## Data section:

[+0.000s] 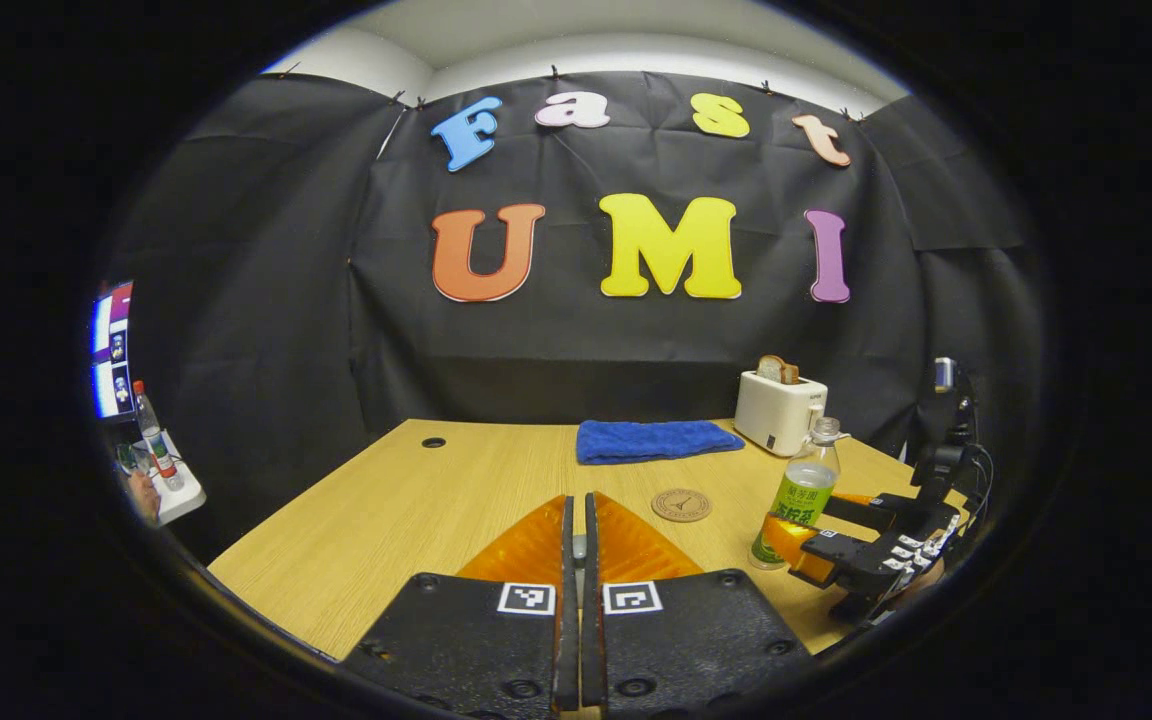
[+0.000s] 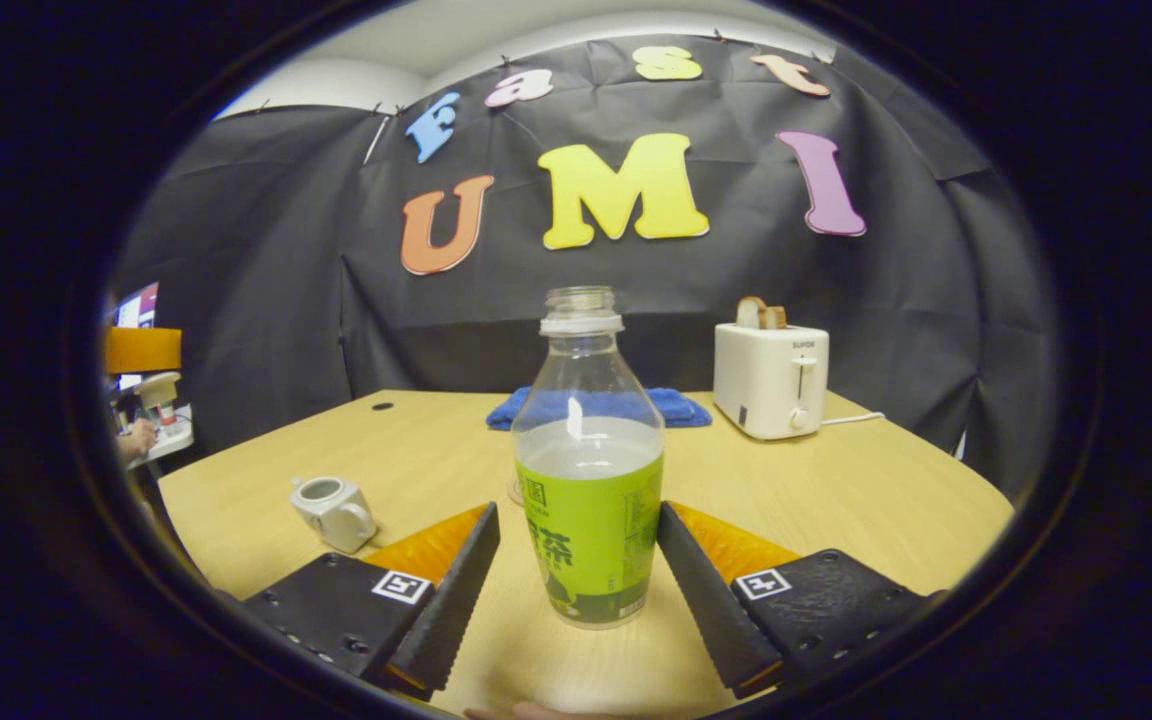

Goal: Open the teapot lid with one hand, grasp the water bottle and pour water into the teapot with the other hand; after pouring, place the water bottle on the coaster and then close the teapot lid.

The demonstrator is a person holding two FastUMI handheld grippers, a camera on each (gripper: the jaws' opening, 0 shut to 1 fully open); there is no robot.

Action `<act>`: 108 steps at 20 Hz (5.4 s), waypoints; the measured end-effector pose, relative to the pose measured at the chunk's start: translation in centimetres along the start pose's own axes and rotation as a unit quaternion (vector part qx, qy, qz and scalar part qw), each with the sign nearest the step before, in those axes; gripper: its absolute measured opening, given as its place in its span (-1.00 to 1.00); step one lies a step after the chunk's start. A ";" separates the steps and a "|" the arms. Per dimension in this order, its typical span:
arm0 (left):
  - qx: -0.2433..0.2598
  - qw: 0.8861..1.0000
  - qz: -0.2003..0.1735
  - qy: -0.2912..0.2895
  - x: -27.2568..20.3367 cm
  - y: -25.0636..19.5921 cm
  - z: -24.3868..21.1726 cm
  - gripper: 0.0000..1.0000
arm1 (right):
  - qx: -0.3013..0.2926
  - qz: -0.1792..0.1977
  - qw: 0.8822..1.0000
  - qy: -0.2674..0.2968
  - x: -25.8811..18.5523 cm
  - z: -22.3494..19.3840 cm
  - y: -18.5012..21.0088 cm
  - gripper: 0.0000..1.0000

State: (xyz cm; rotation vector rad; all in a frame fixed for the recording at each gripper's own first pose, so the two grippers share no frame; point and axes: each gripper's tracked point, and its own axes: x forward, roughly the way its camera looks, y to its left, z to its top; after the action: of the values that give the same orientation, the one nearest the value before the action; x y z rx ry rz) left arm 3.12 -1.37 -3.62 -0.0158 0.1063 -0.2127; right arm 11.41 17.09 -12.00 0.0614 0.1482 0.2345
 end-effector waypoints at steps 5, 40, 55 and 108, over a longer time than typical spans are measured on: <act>-0.020 1.000 -0.001 -0.005 -0.7 1.8 0.7 -0.93 | -0.007 -0.010 1.000 0.001 0.0 0.4 0.8 0.48; -0.031 0.999 0.019 -0.041 -4.3 9.2 2.6 -0.93 | -0.684 -0.144 0.716 -0.003 3.5 3.0 9.5 0.48; -0.027 0.999 0.013 -0.041 -4.2 8.7 2.6 -0.93 | -0.805 -0.168 0.567 -0.049 2.5 4.6 10.9 0.49; 0.004 1.000 0.013 -0.012 -3.2 8.0 0.6 -0.93 | -0.823 -0.194 0.520 -0.122 1.4 7.7 13.1 0.45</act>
State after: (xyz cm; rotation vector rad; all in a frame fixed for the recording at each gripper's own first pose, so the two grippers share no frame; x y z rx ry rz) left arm 1.80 7.13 -2.87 -0.0096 0.0814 -0.1875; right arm 11.00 29.83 -3.56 -1.8739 -0.4057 -0.1736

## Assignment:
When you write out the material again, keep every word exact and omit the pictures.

## Answer to this task:
[+0.000s] 
[+0.000s] 

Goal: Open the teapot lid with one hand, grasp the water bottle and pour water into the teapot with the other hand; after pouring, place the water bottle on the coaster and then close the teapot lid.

The demonstrator is a person holding two FastUMI handheld grippers, a camera on each (gripper: the jaws' opening, 0 shut to 1 fully open); there is no robot.

Action `<act>`: 108 steps at 20 Hz (5.4 s), waypoints; the measured end-effector pose, relative to the pose measured at the chunk's start: translation in centimetres along the start pose's own axes and rotation as a unit quaternion (vector part qx, qy, qz and scalar part qw), each with the sign nearest the step before, in those axes; gripper: its absolute measured opening, given as its place in its span (-1.00 to 1.00); step one lies a step after the chunk's start. A ";" separates the steps and a "|" the arms. Per dimension in this order, its typical span:
arm0 (left):
  - qx: -0.2433..0.2598
  - qw: 0.8861..1.0000
  - qz: -0.2003..0.1735
  - qy: -0.2912..0.2895
  - x: -27.2568..20.3367 cm
  - y: -25.0636..19.5921 cm
  - z: -24.3868..21.1726 cm
  - gripper: 0.0000..1.0000
arm1 (right):
  - qx: -0.3013..0.2926
  - qz: -0.1792..0.1977
  - qw: 0.8822..1.0000
  - qy: -0.2674..0.2968
  - x: -25.8811..18.5523 cm
  - z: -22.3494..19.3840 cm
  - y: -18.5012..21.0088 cm
  - gripper: 0.0000..1.0000

State: (xyz cm; rotation vector rad; all in a frame fixed for the recording at each gripper's own first pose, so the two grippers share no frame; point and axes: each gripper's tracked point, and its own axes: x forward, roughly the way its camera looks, y to its left, z to its top; after the action: of the values that give the same orientation, the one nearest the value before the action; x y z rx ry rz) left arm 3.12 -1.37 -3.62 -0.0158 0.1063 -0.2127; right arm 11.41 17.09 -12.00 0.0614 0.1482 0.2345
 end-effector waypoints at steps 5, 40, 55 and 108, over a longer time than typical spans are measured on: <act>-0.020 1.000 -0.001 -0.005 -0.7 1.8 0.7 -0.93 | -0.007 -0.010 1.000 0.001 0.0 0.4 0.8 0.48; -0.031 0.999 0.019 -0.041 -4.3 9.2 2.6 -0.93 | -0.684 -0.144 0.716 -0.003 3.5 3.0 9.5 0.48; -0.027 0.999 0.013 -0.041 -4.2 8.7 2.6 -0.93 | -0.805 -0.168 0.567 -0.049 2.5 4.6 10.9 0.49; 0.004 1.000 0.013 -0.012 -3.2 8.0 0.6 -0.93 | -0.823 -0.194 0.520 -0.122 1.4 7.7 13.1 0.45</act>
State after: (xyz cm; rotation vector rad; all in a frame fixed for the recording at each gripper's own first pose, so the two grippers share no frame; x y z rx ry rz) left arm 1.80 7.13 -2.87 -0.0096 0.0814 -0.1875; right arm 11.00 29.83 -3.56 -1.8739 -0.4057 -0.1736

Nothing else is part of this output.